In the listing that follows, copy out each line that includes the word "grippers".

___ Dataset content

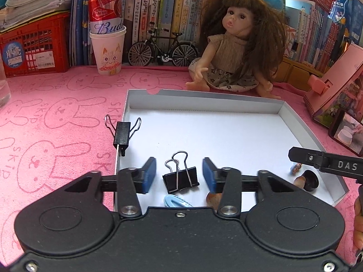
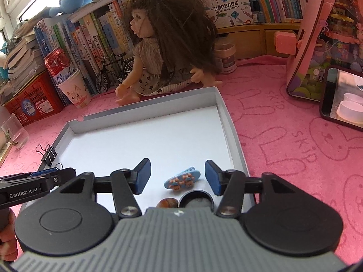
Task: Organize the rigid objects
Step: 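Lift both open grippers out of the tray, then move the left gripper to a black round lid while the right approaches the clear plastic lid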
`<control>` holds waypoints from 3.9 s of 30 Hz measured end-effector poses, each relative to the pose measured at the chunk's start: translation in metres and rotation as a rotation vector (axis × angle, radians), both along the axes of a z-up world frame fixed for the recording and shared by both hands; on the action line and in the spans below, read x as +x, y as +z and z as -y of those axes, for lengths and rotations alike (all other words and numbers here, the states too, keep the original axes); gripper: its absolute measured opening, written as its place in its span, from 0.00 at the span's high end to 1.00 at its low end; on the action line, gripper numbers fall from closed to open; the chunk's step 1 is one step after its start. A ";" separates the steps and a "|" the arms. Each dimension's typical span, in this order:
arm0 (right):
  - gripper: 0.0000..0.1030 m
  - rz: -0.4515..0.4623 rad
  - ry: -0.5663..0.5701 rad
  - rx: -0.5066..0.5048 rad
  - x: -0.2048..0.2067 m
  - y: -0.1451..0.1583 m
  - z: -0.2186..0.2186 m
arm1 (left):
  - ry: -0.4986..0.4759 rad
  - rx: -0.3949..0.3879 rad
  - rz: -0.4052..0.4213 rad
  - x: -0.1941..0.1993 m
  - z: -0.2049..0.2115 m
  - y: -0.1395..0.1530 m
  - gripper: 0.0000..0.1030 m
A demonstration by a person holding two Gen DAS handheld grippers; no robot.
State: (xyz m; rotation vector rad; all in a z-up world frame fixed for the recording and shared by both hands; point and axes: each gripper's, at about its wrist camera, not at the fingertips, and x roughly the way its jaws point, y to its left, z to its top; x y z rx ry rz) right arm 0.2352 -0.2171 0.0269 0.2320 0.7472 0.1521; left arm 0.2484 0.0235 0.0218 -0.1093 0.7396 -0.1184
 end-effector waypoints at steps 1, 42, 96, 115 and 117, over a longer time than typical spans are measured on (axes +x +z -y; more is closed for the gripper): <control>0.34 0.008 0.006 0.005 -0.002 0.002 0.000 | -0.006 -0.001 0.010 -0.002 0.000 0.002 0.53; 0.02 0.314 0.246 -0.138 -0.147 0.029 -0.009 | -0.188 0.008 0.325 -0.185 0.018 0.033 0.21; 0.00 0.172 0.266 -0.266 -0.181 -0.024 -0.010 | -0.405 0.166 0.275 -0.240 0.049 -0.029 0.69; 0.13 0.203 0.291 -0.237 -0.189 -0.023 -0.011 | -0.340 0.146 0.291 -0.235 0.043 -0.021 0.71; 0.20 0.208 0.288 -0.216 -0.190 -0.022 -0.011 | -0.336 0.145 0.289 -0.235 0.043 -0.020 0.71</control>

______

__Completed task__:
Step: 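Lift both open grippers out of the tray, then move the left gripper to a black round lid while the right approaches the clear plastic lid
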A demonstration by a person holding two Gen DAS handheld grippers; no robot.

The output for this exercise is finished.